Bergunglücke: Sportlern fehlt "Know-how"
Es waren extreme Bedingungen, unter denen sich rund 30 Bergretter Montagfrüh im Warscheneckgebiet bei Spital am Pyhrn (OÖ) auf die Suche nach zwei Tourengehern, die seit Sonntagnachmittag vermisst waren, aufmachen mussten. Die Abgängigen – der 24-jährige Niederösterreicher Markus M. und der 23-jährige Wiener Stefan L. – konnten gefunden und geborgen werden, bezahlten ihren riskanten Skiausflug abseits der Piste aber mit dem Leben. In Salzburg konnten zwei Deutsche gerettet werden.
„Sie dürften gravierende Planungfehler gemacht haben“, erklärt der Bergretter und Lawinenexperte Helmut Steinmaßl aus Windischgarsten. Er kennt das Gebiet wie seine Westentasche und war elf Stunden bei der Suchaktion in 1800 Meter Höhe im Einsatz. „Die beiden sind bei Lawinenwarnstufe vier und schlechter Sicht ins freie Gelände losmarschiert, es gab mehr als einen Meter Neuschnee und sie sind viel zu spät von der Piste weggekommen“, sagt Steinmaßl.
Risikosport
Eines zeigt sich einmal mehr: Bergsport ist auch ein Risikosport. Jährlich ereignen sich laut dem Kuratorium für Alpine Sicherheit zwischen 280 und 350 tödliche Unfälle in den Bergen. Mitgezählt wurden auch Notfälle, wie Herz-Kreislauf-Versagen. „Die Zahl ist relativ konstant“, sagt Michael Larcher, Sachverständiger für Alpinunfälle und Leiter der Bergsportabteilung beim Österreichischen Alpenverein. Man müsse dazu die stetig steigende Zahl an Outdoor-Sportlern in Relation setzen. „In den letzten 15 Jahren hat sich ihre Anzahl verdreifacht“, erklärt Larcher. Die Unfallstatistik führen Bergsteiger und Bergwanderer an, gefolgt von Skifahrern und Tourengehern. Unfallursachen gibt es laut Larcher viele. „Bei den Faktoren Selbsteinschätzung, Ausbildung und Tourenplanung passieren die meisten Fehler. Es fehlt an Know-how.“
Ausbildungen
Für Tourengeher seien etwa nicht nur das Wetter, sondern auch die Schneeverhältnisse wichtig. Ein und dieselbe Tour kann an einem Tag harmlos sein, jedoch tags darauf eine tödliche Falle. Larcher rät zu „Ausbildungen“. „Der wichtigste Punkt ist es, den Sportlern das Know-how weiterzugeben.“ Der Alpenverein hat eine eigene Akademie gegründet und setzt auf Aufklärung – vor allem für seine 415.000 Vereinsmitglieder.
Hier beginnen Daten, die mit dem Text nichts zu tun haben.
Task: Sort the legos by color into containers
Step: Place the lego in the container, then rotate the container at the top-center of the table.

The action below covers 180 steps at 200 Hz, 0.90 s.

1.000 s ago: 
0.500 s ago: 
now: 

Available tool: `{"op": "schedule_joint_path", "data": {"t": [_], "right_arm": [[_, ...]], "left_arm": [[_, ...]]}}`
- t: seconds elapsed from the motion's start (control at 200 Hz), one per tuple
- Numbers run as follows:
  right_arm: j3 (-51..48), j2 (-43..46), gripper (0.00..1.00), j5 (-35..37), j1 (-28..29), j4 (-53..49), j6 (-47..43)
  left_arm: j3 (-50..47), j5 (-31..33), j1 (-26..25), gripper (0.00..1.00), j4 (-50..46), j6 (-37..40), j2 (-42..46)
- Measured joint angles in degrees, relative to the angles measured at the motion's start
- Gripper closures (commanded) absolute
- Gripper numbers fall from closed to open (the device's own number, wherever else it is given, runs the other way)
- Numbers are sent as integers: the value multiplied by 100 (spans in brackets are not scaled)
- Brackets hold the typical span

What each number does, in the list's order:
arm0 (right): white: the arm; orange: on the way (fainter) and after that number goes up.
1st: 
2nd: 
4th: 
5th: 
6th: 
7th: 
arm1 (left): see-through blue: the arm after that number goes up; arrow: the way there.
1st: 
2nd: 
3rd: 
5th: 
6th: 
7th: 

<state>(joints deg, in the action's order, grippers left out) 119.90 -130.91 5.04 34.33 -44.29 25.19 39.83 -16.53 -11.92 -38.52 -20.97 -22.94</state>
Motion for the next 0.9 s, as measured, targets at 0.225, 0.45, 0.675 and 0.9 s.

Die zwei Freunde bezahlten ihre Tour mit ihrem Leben. Nach mehr als sechs Stunden Suche fand Steinmaßls Gruppe zufällig einen der Vermissten: „Ich hab in 70 Meter Entfernung zwei Hände im Schnee gesehen, die sich bewegt haben.“ Die Retter versuchten 45 Minuten lang, den Mann zu reanimieren.
Drei Mal musste ein Hubschrauber wegen der schlechten Witterung abdrehen. Erst einem Militärhelikopter gelang die Landung. Der Geborgene starb im Spital. Der zweite Vermisste lag 20 Meter entfernt, er war bereits tot.
In Perchtoldsdorf in NÖ, der Heimat von Markus M., herrscht Fassungslosigkeit: „Es fehlen einem die Worte“, sagt Bürgermeister Martin Schuster.